Sipbavorn Kaew-ngam, secretariat office director for the Sangha Supreme Council (SSC), on Thursday went to the temple, located on Rama III Road, to talk to the abbot, Phra Preecha Punnasilo, about the problem.

He said he was told by the abbot that the district office's chief, Anan Kaipan, who visited him on Thursday morning, that the temple can ring the bells as loud as they have always done.

Representatives from the condominium's juristic office, who also came to talk with the abbot on Thursday morning, raised no objection to the practice. They said they would come up with noise-combating measures at the condominium.

"We have reached the conclusion that Wat Sai is still allowed to ring the bells as usual and there is no need to tone the volume down," said Mr Sipbavorn, adding the practice has been upheld for centuries.

The abbot of the temple was informed that people in the new condominium had complained about the bells ringing between 3am and 4am. The condominium, the Star View Rama 3, comprises two towers and looms over the temple.

Representatives of the temple, which dates from the Ayutthaya period, said the monks there traditionally sounded its bells, in bursts, from 4am, and again from 6pm, during the three-month Buddhist Lent period. This marked the times for monks' morning duties.

They had already lowered the volume after a nearby resident started to complain. Phra Somjitto was quoted as saying a woman had repeated­ly complained.

He finally advised her to file her complaint with local police, as he could not reach a compromise with her.

The local police subsequently visited the temple and the monks followed the police's request to reduce the volume.

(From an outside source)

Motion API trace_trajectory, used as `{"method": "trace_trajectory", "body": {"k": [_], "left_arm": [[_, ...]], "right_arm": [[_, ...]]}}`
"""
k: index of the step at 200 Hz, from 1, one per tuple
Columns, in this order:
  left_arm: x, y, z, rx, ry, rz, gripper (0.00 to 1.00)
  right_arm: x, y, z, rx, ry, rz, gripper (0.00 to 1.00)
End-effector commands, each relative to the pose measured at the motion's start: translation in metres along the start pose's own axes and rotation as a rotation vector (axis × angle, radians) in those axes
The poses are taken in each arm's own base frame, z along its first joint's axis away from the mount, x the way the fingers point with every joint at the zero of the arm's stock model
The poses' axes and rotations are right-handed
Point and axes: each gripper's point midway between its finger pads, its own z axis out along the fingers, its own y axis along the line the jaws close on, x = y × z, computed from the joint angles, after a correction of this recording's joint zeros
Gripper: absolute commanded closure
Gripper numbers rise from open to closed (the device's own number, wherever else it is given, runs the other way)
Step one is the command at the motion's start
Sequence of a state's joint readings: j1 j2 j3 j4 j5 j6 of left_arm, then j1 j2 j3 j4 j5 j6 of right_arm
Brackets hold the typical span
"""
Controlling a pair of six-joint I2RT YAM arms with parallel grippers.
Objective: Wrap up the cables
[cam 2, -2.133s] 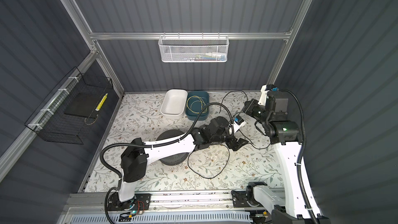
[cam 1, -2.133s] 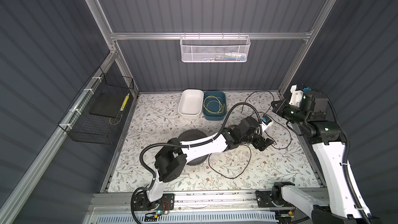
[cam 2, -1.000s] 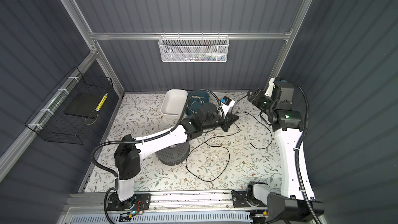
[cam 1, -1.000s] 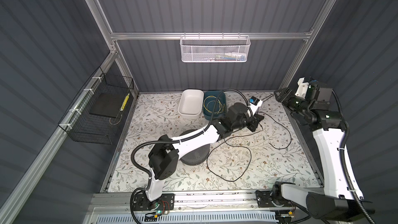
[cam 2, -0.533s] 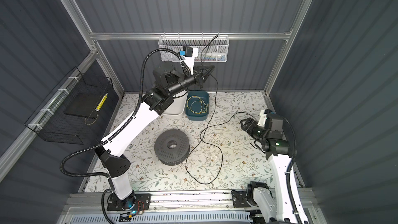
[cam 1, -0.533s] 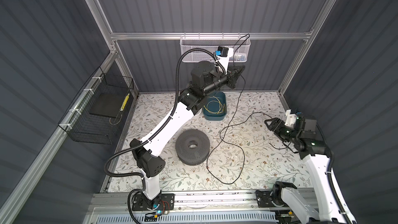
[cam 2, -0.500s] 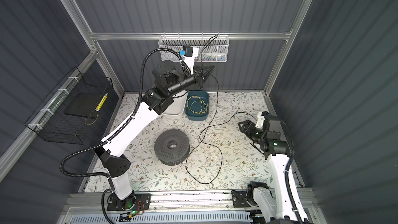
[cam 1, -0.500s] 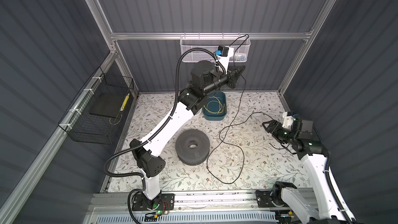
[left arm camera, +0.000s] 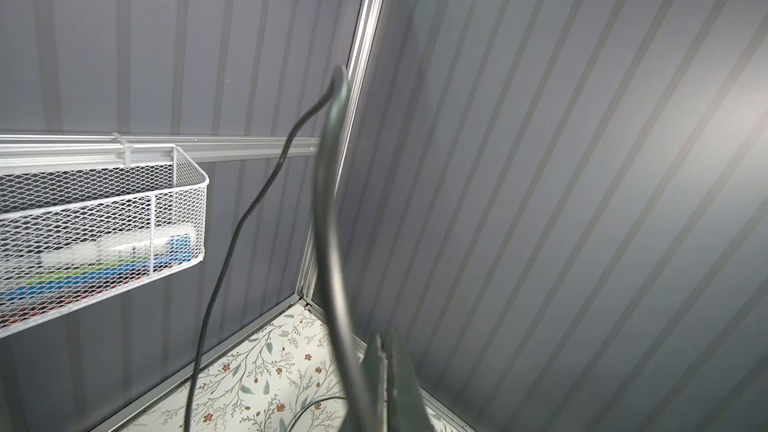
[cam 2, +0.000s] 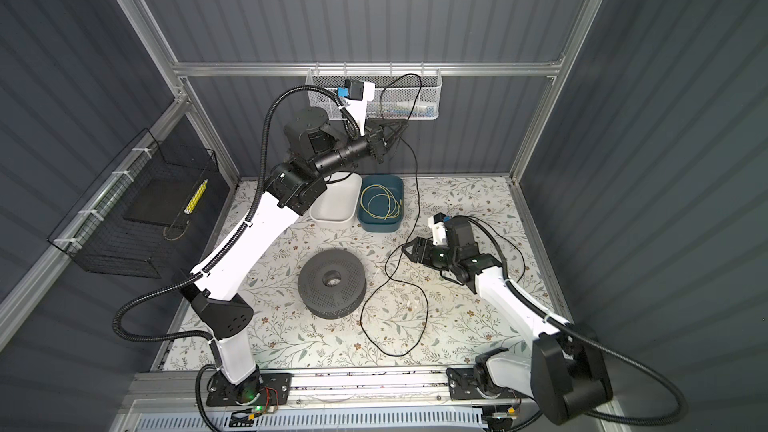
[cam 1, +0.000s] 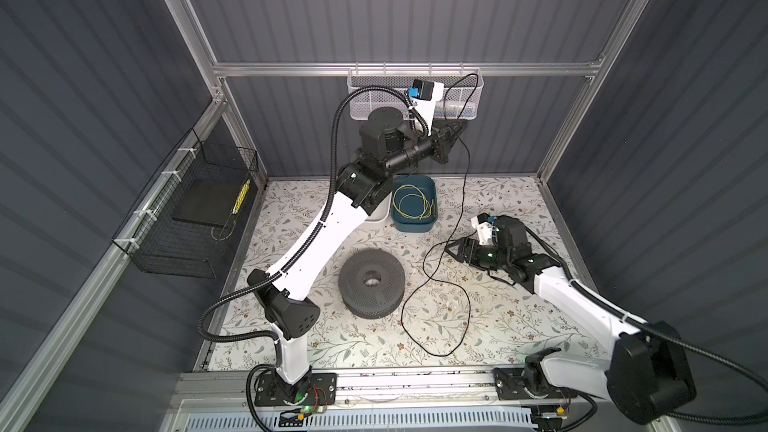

The police visit preceded the letter from the Bang Kholaem district office.

The temple abbot, Pra Athikan Preecha Punnalo, was quoted as saying that the developer of the condominium complex had sought permission for its construction from a former abbot, who gave his permission for the sake of the future condominium dwellers.

Activist lawyer Srisuwan Janya said such the complaint could be viewed as disrespect of a religion under the Criminal Code's Section 206, an offence that carries a jail term of one to seven years and/or a fine of 2,000-14,000 baht.